Gaza Strip: Snapshot | August 2020
- A strict lockdown was imposed by the local authorities in Gaza, following the detection of the first COVID-19 cases outside quarantine centres on 24 August.
- Intermittent hostilities in Gaza and southern Israel resulted in injuries and significant property damage on both sides.
- In response to the escalation, the Israeli authorities reduced the permissible fishing zone and halted the entry of most goods to Gaza, including fuel, leading to the shutdown of the Gaza Power Plant (GPP) and triggering power cuts for up to 20 hours a day.
- The Rafah passenger crossing with Egypt was reopened in both directions for three days, alongside a sharp increase in the entry of goods from Egypt throughout the month.

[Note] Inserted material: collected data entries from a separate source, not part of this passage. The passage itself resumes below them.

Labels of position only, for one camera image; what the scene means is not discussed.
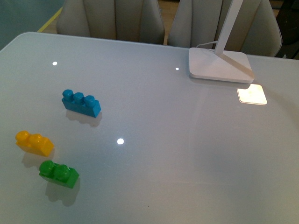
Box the yellow two-stud toy block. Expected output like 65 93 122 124
15 130 54 157

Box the blue three-stud toy block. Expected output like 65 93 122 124
62 89 101 118

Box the green two-stud toy block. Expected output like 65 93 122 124
39 160 79 189

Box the white desk lamp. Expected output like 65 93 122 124
189 0 255 84

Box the beige chair on left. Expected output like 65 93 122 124
57 0 165 44

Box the beige chair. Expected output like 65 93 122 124
168 0 282 57
57 0 165 44

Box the beige chair on right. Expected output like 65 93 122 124
168 0 282 57

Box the white lamp power cable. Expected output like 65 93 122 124
196 41 219 49

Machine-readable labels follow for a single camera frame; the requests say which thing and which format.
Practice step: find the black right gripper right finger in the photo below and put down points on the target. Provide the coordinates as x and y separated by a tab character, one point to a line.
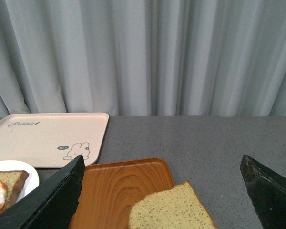
267	191

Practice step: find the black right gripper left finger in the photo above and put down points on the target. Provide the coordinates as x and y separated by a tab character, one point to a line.
52	204

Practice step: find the white round plate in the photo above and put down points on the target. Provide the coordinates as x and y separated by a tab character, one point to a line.
31	182

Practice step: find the bread slice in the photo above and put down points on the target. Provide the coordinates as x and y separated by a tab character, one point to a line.
14	181
177	208

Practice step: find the brown wooden tray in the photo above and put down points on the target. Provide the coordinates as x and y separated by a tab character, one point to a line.
109	191

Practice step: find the pink rabbit tray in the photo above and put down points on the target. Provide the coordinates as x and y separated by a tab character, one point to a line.
52	140

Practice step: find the grey curtain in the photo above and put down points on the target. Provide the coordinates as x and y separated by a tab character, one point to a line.
143	57

Protection of civilians and casualties
- From 12 August and through the end of the month, Palestinians launched incendiary balloons and projectiles at southern Israel, and the Israeli military carried out air strikes and tank shelling in Gaza. Calm was restored on 31 August, through international mediation.
- Twelve Palestinians, including four children, and six Israelis were injured during the escalation. Large farmland areas in Israel were burned, while several homes and a school adjacent to military posts in Gaza sustained damage.
- On at least 79 occasions, Israeli forces opened warning fire at Palestinians near the perimeter fence and off the Gaza coast, a 58 per cent increase compared with July. One fisherman was injured, while the livelihoods of farmers and fisherfolks were disrupted.
Comprehensive data on conflict-related casualties is available at OCHA’s interactive database.
- Only 417 exits of people through the Israeli-controlled Erez Crossing were recorded in August, the majority of which were by patients referred to hospitals in the West Bank, and their companions. The issuance of exit permits for patients continued to be impaired by the halt of coordination between the Palestinian and Israeli authorities.
- Some 300 people entered Gaza via Erez, roughly the same as in July, and were sent by the local authorities to 21 days of mandatory quarantine.
- On 11 August, following three months of complete closure, the Rafah Crossing with Egypt re-opened in both directions for three consecutive days, allowing entry into Gaza of 1,851 people and exit to Egypt of 1,142 others.
- Due to restrictions on the entry of goods via the Kerem Shalom Crossing in the second half of the month, the volume of imports via Israel declined by nearly 56 per cent compared with July.
- In parallel, goods entering via the Rafah Crossing with Egypt almost tripled compared with the previous month (1,291 vs. 348 truckloads). The bulk of the increase consisted of construction materials.
- A total of 108 truckloads, carrying mostly agricultural produce and clothes, exited Gaza through Israel, a 45 per cent below the previous month’s figure.
- During the hostilities, Israel reduced the permissible fishing area along Gaza’s coast to eight nautical miles and subsequently prohibited access to the sea entirely, affecting the livelihoods of over 50,000 people depending on fishing to earn a living.
Comprehensive data on Gaza crossings is available at OCHA’s interactive database.
Services, Livelihoods and Shelter
- The halt in entry of fuel led to the shutdown of the GPP for about two weeks, triggering power cuts of 18-20 hours per day, compared with a daily average of 13 hours in July. The prolonged outages disrupted the delivery of basic services including health and WASH and the functioning of households.
- The electricity shortage resulted in 13 per cent decline in the supply of drinkable water produced by the desalination plants as well as a sharp decline in the operation of wastewater treatment plants compared with July.
- The percentage of essential drugs at zero-stock level (supply for less than a month) increased to 47 per cent in August, the largest shortage since December 2019.
- As part of the lockdown imposed on 24 August following the detection of the first COVID-19 cases in the community, movement inside and between governorates was prohibited, except for emergencies, while public and private facilities including schools, shops and workplaces, were closed, except for critical service providers.
An interactive database on electricity supply in Gaza is available at OCHA’s website.